Problem statement —
Restate word for word every line from the top of the data below down through the line that holds "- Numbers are".

- - - -

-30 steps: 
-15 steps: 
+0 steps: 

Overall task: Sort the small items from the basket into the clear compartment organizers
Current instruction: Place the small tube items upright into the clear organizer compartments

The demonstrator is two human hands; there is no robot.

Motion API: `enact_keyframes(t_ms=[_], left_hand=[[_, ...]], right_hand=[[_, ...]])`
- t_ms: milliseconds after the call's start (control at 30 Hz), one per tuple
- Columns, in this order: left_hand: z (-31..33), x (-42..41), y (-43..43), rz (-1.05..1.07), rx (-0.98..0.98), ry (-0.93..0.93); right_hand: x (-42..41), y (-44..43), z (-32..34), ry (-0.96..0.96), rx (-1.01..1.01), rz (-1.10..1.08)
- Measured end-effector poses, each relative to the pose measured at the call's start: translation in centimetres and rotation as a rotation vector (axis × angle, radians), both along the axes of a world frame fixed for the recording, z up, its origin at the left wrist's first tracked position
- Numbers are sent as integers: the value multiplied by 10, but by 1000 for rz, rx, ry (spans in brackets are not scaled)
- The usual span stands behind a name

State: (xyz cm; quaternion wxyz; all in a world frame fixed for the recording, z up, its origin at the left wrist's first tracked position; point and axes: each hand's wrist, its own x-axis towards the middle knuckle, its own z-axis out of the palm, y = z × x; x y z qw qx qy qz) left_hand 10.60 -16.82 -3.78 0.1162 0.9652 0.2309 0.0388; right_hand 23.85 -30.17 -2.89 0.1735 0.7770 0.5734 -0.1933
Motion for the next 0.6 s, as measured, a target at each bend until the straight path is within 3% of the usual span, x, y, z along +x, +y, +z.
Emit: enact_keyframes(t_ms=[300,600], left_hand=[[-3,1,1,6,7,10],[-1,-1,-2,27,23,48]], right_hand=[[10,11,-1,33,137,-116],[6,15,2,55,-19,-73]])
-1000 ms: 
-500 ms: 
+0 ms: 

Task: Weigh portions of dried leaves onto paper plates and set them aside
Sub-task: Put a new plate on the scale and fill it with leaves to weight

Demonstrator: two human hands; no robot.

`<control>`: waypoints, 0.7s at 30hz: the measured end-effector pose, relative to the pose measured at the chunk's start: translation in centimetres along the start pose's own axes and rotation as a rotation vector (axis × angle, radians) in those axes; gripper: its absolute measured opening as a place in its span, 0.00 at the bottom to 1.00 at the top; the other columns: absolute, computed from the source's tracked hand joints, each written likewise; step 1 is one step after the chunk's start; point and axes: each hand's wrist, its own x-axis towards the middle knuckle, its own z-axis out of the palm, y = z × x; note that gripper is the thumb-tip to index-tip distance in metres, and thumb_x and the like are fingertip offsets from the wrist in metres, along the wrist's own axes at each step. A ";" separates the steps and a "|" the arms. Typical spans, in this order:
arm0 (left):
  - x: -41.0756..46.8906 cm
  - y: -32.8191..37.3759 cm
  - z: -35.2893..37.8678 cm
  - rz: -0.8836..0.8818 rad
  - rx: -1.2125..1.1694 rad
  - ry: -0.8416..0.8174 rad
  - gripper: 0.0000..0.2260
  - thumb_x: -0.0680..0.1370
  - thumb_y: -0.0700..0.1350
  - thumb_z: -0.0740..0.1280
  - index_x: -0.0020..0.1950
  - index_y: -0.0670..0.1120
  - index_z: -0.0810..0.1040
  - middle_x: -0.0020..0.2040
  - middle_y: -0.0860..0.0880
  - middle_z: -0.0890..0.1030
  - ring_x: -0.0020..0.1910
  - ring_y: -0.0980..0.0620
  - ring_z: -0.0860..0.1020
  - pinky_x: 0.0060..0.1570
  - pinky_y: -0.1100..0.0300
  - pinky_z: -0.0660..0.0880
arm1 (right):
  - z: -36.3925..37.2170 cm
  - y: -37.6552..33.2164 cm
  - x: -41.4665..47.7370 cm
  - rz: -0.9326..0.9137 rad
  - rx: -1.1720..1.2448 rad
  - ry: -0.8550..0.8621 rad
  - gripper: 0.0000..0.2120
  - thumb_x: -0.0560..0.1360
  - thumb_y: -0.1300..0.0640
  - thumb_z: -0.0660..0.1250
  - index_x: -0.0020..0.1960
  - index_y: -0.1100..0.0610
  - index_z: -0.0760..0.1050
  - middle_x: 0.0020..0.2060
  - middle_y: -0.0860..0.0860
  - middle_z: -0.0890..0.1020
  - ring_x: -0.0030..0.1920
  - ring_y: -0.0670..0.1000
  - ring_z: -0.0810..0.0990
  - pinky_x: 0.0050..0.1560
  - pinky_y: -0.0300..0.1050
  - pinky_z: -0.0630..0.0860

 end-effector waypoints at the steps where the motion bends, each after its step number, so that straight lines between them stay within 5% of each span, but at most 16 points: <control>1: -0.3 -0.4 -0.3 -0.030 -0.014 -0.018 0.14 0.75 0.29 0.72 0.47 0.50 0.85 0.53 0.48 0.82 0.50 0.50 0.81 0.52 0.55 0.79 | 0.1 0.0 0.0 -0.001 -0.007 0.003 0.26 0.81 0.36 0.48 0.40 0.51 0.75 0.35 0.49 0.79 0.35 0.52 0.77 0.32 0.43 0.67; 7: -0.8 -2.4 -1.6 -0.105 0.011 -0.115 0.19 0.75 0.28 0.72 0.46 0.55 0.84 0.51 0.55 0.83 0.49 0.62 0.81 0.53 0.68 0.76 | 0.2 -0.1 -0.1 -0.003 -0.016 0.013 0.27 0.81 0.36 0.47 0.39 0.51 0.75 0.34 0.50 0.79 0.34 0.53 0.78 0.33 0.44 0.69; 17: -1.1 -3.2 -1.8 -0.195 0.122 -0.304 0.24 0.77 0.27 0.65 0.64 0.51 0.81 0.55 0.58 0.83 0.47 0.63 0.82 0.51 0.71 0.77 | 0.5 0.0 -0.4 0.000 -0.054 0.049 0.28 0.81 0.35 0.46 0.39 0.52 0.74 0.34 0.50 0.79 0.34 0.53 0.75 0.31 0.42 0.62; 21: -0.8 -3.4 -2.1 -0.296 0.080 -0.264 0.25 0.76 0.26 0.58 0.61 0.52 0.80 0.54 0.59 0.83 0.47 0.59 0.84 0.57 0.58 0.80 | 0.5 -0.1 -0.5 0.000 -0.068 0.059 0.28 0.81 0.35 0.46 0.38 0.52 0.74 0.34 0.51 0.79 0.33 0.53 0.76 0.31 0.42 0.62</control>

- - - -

Exercise response —
-30 steps: 
-15 steps: 
+0 steps: 

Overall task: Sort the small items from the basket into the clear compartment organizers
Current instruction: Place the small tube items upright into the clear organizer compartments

The demonstrator is two human hands; there is no robot.

Motion API: `enact_keyframes(t_ms=[_], left_hand=[[_, ...]], right_hand=[[_, ...]])`
- t_ms: milliseconds after the call's start (control at 30 Hz), one per tuple
- Columns, in this order: left_hand: z (-31..33), x (-42..41), y (-43..43), rz (-1.05..1.07), rx (-0.98..0.98), ry (-0.93..0.93); right_hand: x (-42..41), y (-44..43), z (-32..34), ry (-0.96..0.96), rx (-1.01..1.01), rz (-1.10..1.08)
- Measured end-effector poses, each relative to the pose measured at the call's start: translation in centimetres and rotation as a rotation vector (axis × angle, radians), both along the axes of a world frame fixed for the recording, z up, its origin at the left wrist's first tracked position
- Numbers are sent as integers: the value multiplied by 10, but by 1000 for rz, rx, ry (spans in brackets are not scaled)

This concludes the answer to the exercise.